Le droit à la présomption d'innocence.
« Toute personne accusée d'un acte délictueux est présumée innocente jusqu'à ce que sa culpabilité ait été légalement établie au cours d'un procès public... »
Tel est l'article 11 de la Déclaration universelle des droits de l'homme qui énonce la présomption d'innocence.
Qu'en est-il pour Yvan COLONNA du respect de ce droit fondamental ?
Depuis plusieurs années, cet homme est publiquement dénoncé comme étant l'assassin du préfet ERIGNAC, alors même qu'il a toujours clamé son innocence.
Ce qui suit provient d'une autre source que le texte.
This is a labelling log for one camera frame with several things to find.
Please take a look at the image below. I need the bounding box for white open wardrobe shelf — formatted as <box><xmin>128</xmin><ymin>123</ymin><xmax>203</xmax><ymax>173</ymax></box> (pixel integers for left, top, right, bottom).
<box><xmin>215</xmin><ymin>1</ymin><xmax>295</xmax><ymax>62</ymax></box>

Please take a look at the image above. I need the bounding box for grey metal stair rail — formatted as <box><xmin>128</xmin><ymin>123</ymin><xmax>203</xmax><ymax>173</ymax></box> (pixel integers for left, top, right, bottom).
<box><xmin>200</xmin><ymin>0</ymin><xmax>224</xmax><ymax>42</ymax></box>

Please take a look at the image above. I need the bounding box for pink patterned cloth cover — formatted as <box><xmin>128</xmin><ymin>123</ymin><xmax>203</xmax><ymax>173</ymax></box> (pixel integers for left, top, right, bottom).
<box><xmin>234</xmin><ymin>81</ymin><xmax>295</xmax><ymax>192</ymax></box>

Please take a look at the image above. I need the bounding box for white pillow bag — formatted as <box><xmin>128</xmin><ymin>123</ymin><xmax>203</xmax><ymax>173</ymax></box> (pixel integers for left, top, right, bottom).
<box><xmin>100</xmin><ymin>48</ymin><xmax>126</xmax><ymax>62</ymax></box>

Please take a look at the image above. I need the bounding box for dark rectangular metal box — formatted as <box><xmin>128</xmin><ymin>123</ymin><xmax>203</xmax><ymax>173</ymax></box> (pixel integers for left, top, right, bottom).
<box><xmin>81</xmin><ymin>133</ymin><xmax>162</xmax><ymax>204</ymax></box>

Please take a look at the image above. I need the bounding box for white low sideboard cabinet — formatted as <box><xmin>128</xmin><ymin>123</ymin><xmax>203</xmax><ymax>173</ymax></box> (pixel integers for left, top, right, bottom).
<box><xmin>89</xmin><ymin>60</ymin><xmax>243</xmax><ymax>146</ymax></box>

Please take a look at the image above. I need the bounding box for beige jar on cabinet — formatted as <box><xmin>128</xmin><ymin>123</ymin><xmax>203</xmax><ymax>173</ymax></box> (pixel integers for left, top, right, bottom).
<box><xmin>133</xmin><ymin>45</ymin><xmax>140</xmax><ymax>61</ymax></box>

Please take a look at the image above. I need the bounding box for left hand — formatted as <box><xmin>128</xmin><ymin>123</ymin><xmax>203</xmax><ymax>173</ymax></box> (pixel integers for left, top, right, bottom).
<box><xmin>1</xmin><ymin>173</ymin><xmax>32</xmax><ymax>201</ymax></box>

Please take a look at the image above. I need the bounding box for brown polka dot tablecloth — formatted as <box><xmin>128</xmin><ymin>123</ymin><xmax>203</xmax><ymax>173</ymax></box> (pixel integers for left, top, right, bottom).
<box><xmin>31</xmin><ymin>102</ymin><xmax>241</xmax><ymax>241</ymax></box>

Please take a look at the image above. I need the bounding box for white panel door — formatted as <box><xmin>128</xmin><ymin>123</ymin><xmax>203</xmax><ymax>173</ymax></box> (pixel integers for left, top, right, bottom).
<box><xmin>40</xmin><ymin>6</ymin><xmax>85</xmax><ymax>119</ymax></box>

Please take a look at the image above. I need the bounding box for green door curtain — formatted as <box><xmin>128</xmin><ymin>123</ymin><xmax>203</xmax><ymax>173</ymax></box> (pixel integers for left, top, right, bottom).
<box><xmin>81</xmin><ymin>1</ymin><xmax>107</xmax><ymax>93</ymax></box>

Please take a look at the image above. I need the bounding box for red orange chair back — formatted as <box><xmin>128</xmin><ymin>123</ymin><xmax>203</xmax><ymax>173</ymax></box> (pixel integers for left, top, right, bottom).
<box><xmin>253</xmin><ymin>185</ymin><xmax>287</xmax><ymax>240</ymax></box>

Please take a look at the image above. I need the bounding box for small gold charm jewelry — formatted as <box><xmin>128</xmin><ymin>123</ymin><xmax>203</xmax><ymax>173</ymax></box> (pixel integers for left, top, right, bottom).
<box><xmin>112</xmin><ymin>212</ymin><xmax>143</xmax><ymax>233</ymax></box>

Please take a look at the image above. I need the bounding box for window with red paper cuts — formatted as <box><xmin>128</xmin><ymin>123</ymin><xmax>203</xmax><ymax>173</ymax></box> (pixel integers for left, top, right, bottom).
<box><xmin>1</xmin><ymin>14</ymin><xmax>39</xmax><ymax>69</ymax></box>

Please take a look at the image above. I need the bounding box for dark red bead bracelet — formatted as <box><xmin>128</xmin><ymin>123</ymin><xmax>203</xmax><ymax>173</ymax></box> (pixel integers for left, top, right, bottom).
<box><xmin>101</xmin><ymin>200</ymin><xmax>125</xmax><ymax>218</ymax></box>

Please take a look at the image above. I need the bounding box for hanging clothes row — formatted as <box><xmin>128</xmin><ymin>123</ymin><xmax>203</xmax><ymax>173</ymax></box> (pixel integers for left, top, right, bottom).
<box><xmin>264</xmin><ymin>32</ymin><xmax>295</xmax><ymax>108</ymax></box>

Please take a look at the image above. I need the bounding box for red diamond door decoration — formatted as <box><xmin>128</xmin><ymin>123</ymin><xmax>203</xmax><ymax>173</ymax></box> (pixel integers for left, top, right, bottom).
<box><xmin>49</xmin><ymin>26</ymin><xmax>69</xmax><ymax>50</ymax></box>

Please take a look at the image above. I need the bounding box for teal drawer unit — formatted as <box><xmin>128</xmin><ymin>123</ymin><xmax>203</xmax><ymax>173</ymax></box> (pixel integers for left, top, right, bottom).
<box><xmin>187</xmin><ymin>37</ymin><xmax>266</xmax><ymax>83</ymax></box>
Tout a été mis en œuvre pour qu'il soit condamné avant d'être jugé.
Mais peut-on, parce que l'affaire est grave, abdiquer ainsi l'état de droit ?
Peut-on accepter que cette gravité pèse de tout son poids dans la balance de la justice au détriment de la sérénité et de l'équité ?
Nous, signataires, n'oublions rien de l'affaire BAUDIS et du procès d'OUTREAU.
Nous gardons en mémoire le procès en appel de Jean CASTELA et Vincent ANDRIUZZI.
Ces autres affaires judiciaires nous rappellent que l'emballement médiatique et l'écrasement du doute par la raison d'Etat sont des symptômes annonciateurs d'une mauvaise justice.
Nous ne pouvons admettre que la Justice soit rendue au nom des citoyens, c'est-à-dire en notre nom, dans de telles conditions.
Pour Yvan COLONNA
Comme pour tout autre accusé Nous demandons le retour à la normalité judiciaire.
Nous demandons une justice équitable.